> **ABOUT THIS EXERCISE**
For the entries below, state how many lines contain the string "grey". Add nothing else.

##### DATASET RECORDS

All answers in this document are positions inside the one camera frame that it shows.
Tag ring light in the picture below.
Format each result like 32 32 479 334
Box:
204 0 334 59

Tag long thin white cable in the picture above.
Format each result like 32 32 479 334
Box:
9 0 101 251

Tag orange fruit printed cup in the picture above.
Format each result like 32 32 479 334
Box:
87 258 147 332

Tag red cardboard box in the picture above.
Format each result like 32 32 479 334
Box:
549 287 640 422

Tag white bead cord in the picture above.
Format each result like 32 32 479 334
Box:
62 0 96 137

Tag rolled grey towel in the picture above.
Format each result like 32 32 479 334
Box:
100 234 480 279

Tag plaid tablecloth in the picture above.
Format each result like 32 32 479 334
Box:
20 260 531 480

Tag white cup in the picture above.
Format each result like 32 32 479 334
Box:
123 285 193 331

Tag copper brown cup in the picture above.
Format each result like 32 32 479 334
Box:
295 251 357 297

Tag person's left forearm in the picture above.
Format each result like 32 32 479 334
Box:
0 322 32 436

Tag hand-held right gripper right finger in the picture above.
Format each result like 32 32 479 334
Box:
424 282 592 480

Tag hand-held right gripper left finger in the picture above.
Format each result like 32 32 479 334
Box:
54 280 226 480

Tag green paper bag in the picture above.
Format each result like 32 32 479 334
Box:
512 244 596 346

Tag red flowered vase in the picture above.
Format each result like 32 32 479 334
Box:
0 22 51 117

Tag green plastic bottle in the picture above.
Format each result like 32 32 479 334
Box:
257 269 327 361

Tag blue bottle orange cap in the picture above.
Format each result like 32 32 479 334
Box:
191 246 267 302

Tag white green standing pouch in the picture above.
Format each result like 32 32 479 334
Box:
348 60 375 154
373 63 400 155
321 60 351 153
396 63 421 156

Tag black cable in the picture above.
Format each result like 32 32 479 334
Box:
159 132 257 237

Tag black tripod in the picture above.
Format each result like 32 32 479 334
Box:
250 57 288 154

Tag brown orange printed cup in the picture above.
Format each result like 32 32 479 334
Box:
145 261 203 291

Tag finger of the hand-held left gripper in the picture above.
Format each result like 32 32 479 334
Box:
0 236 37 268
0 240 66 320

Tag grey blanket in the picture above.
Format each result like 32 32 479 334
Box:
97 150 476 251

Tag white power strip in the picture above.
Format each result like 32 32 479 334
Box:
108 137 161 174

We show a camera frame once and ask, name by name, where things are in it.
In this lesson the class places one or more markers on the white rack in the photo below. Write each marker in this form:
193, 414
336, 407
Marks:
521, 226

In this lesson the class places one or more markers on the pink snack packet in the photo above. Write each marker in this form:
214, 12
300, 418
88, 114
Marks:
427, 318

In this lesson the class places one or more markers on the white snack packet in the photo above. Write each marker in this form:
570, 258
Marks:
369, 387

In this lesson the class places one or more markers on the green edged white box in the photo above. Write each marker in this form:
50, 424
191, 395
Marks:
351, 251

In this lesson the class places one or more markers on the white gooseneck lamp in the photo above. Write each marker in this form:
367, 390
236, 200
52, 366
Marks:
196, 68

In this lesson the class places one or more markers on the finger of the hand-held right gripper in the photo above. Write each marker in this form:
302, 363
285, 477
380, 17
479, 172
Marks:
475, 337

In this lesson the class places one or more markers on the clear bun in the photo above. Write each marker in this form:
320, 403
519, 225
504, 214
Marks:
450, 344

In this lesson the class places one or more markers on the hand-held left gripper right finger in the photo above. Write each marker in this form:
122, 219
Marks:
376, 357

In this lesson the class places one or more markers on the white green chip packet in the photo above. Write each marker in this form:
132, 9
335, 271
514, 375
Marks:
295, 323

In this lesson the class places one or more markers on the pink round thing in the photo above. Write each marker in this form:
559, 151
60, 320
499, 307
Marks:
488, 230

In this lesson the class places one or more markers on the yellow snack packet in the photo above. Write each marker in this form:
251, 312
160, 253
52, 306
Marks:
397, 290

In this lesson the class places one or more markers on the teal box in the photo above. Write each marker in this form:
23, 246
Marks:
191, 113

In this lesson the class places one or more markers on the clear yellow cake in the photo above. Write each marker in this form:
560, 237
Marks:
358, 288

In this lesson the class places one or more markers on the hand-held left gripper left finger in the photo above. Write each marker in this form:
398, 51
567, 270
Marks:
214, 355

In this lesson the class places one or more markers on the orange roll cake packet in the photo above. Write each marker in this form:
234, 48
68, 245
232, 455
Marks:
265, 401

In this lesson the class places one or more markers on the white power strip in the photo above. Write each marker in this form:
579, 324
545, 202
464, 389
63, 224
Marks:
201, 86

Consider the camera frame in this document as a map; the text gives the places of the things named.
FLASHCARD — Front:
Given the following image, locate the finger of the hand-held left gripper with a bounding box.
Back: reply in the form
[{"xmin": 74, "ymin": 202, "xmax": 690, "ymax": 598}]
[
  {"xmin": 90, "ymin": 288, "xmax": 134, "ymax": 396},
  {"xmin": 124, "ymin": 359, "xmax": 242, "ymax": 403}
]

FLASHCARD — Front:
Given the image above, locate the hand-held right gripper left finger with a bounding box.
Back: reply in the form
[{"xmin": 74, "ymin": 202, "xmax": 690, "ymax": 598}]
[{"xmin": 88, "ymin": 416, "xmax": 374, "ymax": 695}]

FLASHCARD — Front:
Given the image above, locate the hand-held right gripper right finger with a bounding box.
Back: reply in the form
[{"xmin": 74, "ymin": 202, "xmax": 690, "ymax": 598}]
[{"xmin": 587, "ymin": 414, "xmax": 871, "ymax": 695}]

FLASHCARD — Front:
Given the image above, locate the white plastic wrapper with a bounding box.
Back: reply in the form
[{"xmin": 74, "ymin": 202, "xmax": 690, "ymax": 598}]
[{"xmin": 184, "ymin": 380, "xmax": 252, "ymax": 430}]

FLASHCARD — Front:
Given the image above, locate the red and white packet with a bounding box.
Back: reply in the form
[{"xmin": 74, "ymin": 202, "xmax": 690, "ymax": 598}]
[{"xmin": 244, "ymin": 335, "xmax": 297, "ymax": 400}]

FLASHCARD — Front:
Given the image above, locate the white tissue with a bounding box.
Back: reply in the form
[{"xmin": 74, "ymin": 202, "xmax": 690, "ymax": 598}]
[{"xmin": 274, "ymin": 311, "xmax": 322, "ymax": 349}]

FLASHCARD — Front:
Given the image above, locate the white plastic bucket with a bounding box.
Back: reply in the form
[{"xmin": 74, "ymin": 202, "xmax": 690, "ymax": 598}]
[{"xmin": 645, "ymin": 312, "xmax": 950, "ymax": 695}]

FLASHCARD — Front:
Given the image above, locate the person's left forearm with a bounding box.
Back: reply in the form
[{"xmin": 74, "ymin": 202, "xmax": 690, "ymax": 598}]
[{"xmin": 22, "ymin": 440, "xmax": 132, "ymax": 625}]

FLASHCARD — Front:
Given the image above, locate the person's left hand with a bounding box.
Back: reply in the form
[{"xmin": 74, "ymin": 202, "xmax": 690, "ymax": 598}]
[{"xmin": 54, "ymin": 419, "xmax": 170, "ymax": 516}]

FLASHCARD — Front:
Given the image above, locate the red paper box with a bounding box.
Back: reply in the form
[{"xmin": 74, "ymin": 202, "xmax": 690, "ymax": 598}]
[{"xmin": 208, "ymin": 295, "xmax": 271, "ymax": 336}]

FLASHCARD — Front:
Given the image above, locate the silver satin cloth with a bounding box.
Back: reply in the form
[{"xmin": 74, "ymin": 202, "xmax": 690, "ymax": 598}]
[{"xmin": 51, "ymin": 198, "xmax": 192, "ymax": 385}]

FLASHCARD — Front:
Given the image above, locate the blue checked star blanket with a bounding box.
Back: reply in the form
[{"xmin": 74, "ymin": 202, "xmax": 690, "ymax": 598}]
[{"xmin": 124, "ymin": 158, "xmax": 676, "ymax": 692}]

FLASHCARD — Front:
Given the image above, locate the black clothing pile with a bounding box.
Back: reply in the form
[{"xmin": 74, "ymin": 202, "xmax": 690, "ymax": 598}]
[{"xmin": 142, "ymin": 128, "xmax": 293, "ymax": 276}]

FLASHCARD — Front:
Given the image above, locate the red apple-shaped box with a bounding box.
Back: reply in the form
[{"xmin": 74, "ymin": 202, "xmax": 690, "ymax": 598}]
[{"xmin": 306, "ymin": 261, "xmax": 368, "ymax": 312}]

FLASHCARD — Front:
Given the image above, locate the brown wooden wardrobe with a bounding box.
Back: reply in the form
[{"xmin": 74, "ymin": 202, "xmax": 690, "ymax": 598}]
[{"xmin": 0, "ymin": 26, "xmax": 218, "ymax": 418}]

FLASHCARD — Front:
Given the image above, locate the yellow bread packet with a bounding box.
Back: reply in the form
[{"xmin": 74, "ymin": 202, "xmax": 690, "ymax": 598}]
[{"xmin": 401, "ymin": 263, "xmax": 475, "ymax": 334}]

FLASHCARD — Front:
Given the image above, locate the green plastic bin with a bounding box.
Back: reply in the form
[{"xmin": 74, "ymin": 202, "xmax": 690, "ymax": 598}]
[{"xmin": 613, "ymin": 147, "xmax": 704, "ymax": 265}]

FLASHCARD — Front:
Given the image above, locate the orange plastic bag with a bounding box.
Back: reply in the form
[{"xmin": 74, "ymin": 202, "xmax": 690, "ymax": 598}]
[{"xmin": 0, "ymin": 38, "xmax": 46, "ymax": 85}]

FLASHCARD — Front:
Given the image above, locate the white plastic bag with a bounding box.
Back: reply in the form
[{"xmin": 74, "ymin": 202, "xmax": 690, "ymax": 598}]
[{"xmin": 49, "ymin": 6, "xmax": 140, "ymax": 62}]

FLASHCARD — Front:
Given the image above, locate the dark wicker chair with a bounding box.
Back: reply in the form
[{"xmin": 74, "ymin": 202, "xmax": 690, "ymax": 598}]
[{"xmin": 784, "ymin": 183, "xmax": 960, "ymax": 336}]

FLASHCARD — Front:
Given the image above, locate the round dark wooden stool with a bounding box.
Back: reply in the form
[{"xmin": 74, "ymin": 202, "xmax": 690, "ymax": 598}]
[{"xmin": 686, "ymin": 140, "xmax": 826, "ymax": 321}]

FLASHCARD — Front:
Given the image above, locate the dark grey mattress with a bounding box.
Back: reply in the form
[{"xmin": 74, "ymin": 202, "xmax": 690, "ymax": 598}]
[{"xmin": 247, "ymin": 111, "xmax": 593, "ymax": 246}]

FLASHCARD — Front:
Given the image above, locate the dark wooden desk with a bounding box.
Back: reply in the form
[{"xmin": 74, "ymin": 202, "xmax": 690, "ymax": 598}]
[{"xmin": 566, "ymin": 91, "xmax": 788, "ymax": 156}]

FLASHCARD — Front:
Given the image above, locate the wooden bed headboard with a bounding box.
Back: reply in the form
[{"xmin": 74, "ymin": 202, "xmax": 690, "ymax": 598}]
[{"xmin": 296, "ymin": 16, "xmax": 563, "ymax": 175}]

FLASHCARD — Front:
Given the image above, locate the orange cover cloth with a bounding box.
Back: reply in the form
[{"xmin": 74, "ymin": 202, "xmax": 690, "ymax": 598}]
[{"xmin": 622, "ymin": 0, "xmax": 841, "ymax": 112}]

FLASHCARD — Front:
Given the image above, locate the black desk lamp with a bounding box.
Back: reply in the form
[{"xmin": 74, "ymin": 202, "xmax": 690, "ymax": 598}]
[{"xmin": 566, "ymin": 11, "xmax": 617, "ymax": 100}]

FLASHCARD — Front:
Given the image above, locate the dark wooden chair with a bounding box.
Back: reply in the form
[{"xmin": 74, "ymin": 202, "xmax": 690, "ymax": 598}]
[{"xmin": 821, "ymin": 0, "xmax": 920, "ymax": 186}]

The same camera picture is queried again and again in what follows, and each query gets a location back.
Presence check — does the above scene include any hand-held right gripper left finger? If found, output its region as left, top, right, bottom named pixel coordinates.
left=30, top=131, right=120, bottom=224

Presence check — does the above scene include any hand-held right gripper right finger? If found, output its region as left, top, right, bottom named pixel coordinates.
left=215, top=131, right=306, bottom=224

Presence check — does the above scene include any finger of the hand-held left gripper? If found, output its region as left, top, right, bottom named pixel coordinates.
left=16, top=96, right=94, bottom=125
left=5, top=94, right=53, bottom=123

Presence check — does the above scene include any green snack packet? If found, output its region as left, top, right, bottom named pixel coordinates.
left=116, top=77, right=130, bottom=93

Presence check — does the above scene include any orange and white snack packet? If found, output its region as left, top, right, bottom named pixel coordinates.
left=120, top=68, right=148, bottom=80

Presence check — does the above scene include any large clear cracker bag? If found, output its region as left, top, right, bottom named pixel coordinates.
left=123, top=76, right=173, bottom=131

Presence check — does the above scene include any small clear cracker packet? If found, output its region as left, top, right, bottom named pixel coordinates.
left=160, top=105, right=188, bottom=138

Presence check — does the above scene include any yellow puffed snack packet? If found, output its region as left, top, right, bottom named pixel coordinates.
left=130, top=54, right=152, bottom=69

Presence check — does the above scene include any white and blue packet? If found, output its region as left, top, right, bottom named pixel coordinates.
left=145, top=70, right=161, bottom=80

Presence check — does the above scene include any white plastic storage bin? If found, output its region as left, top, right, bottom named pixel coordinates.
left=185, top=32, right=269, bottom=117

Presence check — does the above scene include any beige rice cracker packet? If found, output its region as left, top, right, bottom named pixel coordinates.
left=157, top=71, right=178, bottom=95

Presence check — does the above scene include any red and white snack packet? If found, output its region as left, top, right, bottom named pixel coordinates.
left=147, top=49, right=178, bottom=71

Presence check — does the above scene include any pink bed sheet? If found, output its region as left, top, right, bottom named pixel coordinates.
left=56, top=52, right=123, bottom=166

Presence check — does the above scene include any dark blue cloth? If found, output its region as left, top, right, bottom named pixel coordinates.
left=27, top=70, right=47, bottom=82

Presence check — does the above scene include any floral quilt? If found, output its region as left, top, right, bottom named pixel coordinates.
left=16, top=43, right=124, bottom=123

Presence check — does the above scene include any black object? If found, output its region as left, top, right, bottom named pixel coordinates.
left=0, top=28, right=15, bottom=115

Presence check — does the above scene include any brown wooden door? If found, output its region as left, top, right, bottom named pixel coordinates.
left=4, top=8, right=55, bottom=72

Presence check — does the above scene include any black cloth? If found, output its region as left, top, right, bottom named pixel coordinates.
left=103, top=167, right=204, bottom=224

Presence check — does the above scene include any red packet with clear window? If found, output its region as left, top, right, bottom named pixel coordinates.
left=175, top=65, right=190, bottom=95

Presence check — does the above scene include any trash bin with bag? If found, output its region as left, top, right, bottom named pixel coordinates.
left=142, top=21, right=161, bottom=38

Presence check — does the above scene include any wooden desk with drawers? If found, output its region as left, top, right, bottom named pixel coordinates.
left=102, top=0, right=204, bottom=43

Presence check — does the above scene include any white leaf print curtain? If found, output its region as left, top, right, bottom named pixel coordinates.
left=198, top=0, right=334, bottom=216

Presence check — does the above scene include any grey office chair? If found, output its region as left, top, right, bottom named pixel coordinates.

##########

> **EXERCISE OUTPUT**
4